[Stackevo] Thoughts on draft-thaler-appsawg-multi-transport-uris-02

Martin Thomson <martin.thomson@gmail.com> Mon, 13 August 2018 07:16 UTC

MIME-Version: 1.0
From: Martin Thomson <martin.thomson@gmail.com>
Date: Mon, 13 Aug 2018 17:16:42 +1000
Message-ID: <CABkgnnWNh2VmrA6SwhLVonV=z0Pt86AZ7QFBC7hCqPuG+Ur_Tg@mail.gmail.com>
To: Stackevo <stackevo@iab.org>
Content-Type: text/plain; charset="UTF-8"
Archived-At: <https://mailarchive.ietf.org/arch/msg/stackevo/LZRlTjFBOWtzUSB4KMrChaRdxxQ>
Subject: [Stackevo] Thoughts on draft-thaler-appsawg-multi-transport-uris-02
Precedence: list

This is a really hard problem to talk about.  I think that this draft takes a
few important steps, but I found that it struggled a little with focus and
clarity at a few points.  I also struggled to produce this review, so
I apologize
for how rough it is.

The primary concern I have is that it doesn't really recognize the full extent
of the role that URLs can take in the processes they support.  Concentrating
more on that aspect might help us more clearly distinguish between use cases for
different URI schemes and provide more concrete advice about how to design URLs
that work for those use cases.

Right now, URL design seems to be completely adhoc and arbitrary.  I think that
the CoAP schemes are a great example of a case where a scheme is minted without
understanding the usage context properly.  Using the schemes we know as a model
is easy, but I think that this pattern of cargo-culting has made the problem
worse and not better.  For instance, HTTP is not a great role-model, though it
has probably reached something of a comfortable equilibrium.

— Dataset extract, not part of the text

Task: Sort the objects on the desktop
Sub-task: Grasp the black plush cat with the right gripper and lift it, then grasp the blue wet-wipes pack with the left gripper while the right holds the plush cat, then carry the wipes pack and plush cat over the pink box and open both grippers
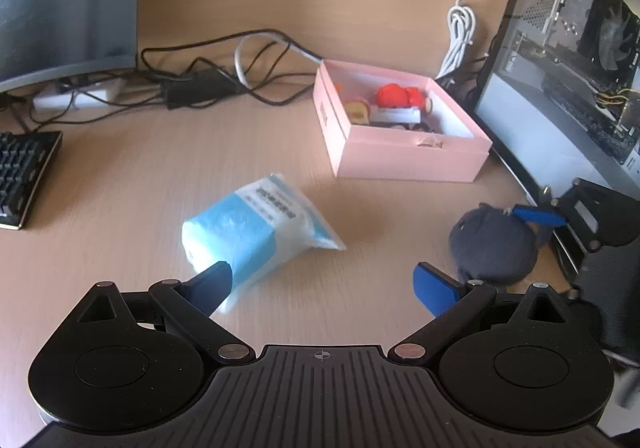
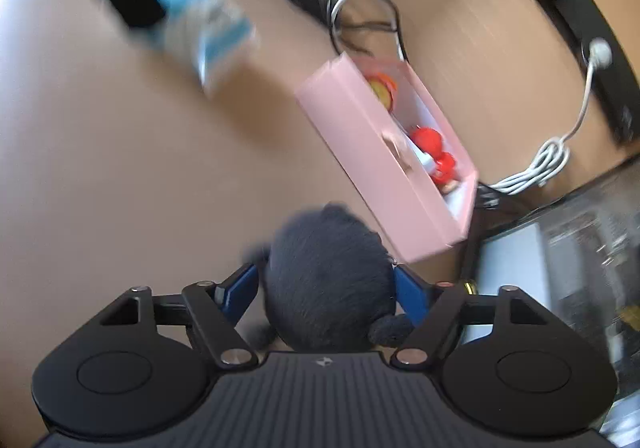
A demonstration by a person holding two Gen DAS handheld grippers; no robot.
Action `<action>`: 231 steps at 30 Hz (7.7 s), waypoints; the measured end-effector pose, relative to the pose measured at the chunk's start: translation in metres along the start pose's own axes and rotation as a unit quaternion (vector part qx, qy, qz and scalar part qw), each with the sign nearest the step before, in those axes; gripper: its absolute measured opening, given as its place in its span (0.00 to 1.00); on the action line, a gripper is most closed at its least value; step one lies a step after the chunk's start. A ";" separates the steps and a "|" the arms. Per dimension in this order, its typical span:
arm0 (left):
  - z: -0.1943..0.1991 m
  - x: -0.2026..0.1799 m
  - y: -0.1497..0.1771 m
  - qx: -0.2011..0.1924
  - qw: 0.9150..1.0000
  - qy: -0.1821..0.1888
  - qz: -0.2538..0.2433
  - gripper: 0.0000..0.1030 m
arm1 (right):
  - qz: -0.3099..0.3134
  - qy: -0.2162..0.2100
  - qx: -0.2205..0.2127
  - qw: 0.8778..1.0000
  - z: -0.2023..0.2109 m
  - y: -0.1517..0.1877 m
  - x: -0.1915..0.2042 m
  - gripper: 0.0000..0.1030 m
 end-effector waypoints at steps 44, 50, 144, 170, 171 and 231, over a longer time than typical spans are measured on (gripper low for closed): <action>-0.072 0.010 -0.009 0.063 0.987 -0.083 -0.125 0.72 | -0.311 -0.184 -0.031 0.932 -0.009 0.068 -0.041 0.67; -0.065 0.002 -0.008 0.053 0.990 -0.081 -0.100 0.85 | -0.309 -0.175 -0.035 0.934 -0.010 0.065 -0.043 0.72; -0.053 -0.020 0.019 0.071 0.991 -0.062 -0.096 1.00 | -0.249 -0.211 -0.028 0.945 -0.022 0.043 -0.021 0.67; 0.012 -0.046 -0.077 -0.062 0.986 -0.059 -0.142 0.57 | -0.320 -0.176 -0.192 0.911 0.091 0.012 -0.136 0.62; 0.014 -0.047 -0.088 -0.074 0.984 -0.061 -0.149 0.57 | -0.328 -0.161 -0.214 0.906 0.104 0.009 -0.148 0.62; -0.118 -0.011 -0.190 -0.031 0.979 -0.036 -0.197 1.00 | -0.476 -0.187 -0.050 0.858 -0.112 -0.121 -0.172 0.56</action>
Point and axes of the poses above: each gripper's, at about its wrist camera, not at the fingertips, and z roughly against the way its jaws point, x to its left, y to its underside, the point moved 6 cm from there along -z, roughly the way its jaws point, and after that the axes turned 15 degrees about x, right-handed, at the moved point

At some point, this work probably needs to feed into a URI-bis that better
serves non-HTTP uses.  In writing this up, I started to think that RFC 3986
isn't really a great baseline.  (In case it's not obvious, this is not me
volunteering to lead that effort, though I would happily contribute some
effort.)


# Some Easy Points

I wonder if this should talk about URLs rather than URIs.  That is, the use of
identifiers that are not also locators aren't really in scope.  The use of URIs
as a general purpose identifier is probably too broad for a context where you
are taking a string as input to a protocol.

The use of "transports" here is easy to grasp, but it risks missing some of the
critical usage models.  This really needs to concern itself with the entirety of
the resolution mechanism, whatever that is.  I would use the word "protocol"
rather than "transport", because these usages refer to an entire stack, which
might - as I point out below - encompass discovery mechanisms in addition to
simply switching at one layer of the stack.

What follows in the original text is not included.